Di Paolo Becchi su Libero, 24/03/2017


Come aveva intuito il grande Ortega y Gasset, esiste un profondo legame tra lo Stato e lo sport, una corrispondenza “segreta” e intima che consentì a questo autore di poter persino parlare di una “origine sportiva dello Stato”: lo Stato, per Ortega, non comincia che quando gruppi di giovani si associano tra loro, per rapire giovani ragazze estranee al loro gruppo consanguineo e compiere ogni tipo di “barbare” imprese.

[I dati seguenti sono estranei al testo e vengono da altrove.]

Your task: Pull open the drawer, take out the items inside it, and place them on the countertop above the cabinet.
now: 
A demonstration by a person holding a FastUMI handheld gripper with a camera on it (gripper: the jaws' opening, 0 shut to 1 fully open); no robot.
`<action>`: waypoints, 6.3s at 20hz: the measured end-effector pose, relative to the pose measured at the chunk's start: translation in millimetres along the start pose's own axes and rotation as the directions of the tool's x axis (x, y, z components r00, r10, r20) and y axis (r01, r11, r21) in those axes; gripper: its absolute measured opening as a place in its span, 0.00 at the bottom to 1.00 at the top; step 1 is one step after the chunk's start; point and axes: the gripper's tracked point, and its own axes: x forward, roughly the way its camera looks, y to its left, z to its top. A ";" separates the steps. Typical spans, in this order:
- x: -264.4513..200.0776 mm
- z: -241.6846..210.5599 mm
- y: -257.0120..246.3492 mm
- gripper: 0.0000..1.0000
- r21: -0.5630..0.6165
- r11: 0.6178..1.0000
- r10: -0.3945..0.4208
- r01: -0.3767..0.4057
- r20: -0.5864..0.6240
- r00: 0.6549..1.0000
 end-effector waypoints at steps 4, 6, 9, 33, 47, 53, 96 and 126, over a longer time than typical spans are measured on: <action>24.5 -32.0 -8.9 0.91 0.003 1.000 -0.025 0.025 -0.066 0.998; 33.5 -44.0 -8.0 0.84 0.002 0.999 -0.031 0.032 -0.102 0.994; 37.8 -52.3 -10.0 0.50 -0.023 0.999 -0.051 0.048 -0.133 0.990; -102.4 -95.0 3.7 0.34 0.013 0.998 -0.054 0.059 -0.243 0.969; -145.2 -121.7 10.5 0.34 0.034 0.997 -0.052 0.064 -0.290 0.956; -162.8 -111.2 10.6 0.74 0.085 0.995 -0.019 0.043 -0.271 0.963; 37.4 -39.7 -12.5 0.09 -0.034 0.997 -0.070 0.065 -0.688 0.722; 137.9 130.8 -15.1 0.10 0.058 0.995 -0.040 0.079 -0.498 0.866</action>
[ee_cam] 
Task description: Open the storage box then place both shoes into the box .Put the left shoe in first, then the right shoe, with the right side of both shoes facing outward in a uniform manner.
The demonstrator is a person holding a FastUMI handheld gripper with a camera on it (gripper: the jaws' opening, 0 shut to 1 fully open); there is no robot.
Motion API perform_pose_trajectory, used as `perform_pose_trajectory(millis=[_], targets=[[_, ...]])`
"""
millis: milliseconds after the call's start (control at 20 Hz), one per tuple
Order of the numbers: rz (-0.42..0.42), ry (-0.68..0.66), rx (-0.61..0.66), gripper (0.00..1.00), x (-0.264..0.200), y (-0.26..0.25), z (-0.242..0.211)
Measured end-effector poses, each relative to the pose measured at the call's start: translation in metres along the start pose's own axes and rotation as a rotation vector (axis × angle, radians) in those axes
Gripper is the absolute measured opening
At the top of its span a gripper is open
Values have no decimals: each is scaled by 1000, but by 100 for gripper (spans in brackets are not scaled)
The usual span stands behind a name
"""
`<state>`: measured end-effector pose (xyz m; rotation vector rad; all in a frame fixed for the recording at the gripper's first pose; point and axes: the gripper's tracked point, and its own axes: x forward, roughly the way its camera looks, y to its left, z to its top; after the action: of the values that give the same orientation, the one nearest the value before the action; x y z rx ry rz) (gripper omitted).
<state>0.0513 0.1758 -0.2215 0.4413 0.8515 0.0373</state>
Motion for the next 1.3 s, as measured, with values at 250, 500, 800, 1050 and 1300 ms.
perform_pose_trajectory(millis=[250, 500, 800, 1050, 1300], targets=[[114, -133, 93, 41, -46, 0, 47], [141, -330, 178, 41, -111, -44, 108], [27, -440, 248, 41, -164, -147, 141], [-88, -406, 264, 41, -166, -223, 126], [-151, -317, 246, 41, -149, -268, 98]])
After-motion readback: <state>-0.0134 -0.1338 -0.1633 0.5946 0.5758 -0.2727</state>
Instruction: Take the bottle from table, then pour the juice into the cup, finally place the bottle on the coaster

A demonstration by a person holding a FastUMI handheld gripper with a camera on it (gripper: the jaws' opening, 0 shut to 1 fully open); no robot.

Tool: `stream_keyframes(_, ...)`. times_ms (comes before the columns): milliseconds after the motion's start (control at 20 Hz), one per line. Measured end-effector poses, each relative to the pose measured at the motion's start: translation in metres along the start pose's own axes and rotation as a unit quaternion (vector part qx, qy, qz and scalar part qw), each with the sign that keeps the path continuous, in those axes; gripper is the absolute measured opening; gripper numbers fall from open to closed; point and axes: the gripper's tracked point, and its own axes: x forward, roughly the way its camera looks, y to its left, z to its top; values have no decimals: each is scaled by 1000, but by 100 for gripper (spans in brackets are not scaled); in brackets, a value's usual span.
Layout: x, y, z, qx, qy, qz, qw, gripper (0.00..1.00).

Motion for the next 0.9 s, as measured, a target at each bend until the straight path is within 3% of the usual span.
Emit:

Più che «a un Parlamento o Governo di severi magistrati – egli osserva – tutto ciò assomiglia a un Atletic Club». La politica, lo Stato, insomma, hanno sempre qualcosa di agonistico, e insieme, se vogliamo, di incosciente: si rischia, si tenta un’impresa, si cerca una vittoria.

Forse tutto ciò si è ormai perduto, ma la somiglianza tra i fenomeni politici e quelli sportivi continua ad essere per certi versi illuminante. Partiti e calcio, entrambi mirano in fondo a vincere chi il campionato e chi le elezioni, e per farlo non bastano i migliori giocatori, ma serve anche un buon allenatore che sappia farli giocare insieme. Certo, a volte il risultato del gioco può essere falsato dall’arbitro, ma se fosse sempre così si smetterebbe di giocare, o no? Sono importanti insomma i giocatori gli arbitri e l’allenatore e anche i tifosi delle diverse squadre. L’arbitro non deve mai essere tifoso.

Ecco, per passare al piano politico, noi abbiamo avuto per molti anni un Presidente della Repubblica, un arbitro, che tifava per una squadra contro le altre. Il gioco era quindi truccato. Ma oggi vorrei soffermarmi sul ruolo dell’allenatore e su quello dei tifosi.

Di solito il tifoso è un po’ come l’elettore. Il tifoso difende strenuamente, anche a torto, la sua squadra. Ma quando questa comincia a perdere partite o a giocare male, iniziano le lamentele per il cambio sbagliato, lo schema sbagliato, l’incompetenza dell’allenatore, la contestazione del presidente. Fino a che si giunge a un punto critico, in cui si ha il crollo del consenso e molto spesso a quel punto si decide di cambiare allenatore. Se pensiamo a quello che sta succedendo all’interno del M5S, vi sono non poche analogie.

Il caso di Genova è da questo punto di vista eclatante: Grillo si rivolge ai suoi tifosi e chiede loro fiducia per aver fatto un cambio che a molti è parso inopportuno. Se commentiamo questo caso a quelli precedenti, si ha l’impressione che egli stia abusando della fiducia che gli è stata data. Pare quasi che per lui le gare politiche di Genova, e anche di Roma, non siano che quei tornei estivi, da agosto di Canale 5, buoni per portarsi a casa qualche coppetta senza valore, mentre il campionato che a Grillo pare interessare è, in fondo, solo uno: quello nazionale, per vincere lo scudetto. Ci riuscirà? Dipende tutto da quali squadre dovrà davvero affrontare.

Al momento, sembra che la perdita di qualche tifoso non lo danneggi più di tanto e, d’altronde, un altro allenatore disponibile non c’è. Ma se la tifoseria opposta si organizzasse, non c’è dubbio che qualche problema sorgerebbe.

Un Pd dilaniato, un M5s spaccato: in effetti, basterebbe una federazione che mettesse su una squadra decente per vincere il campionato.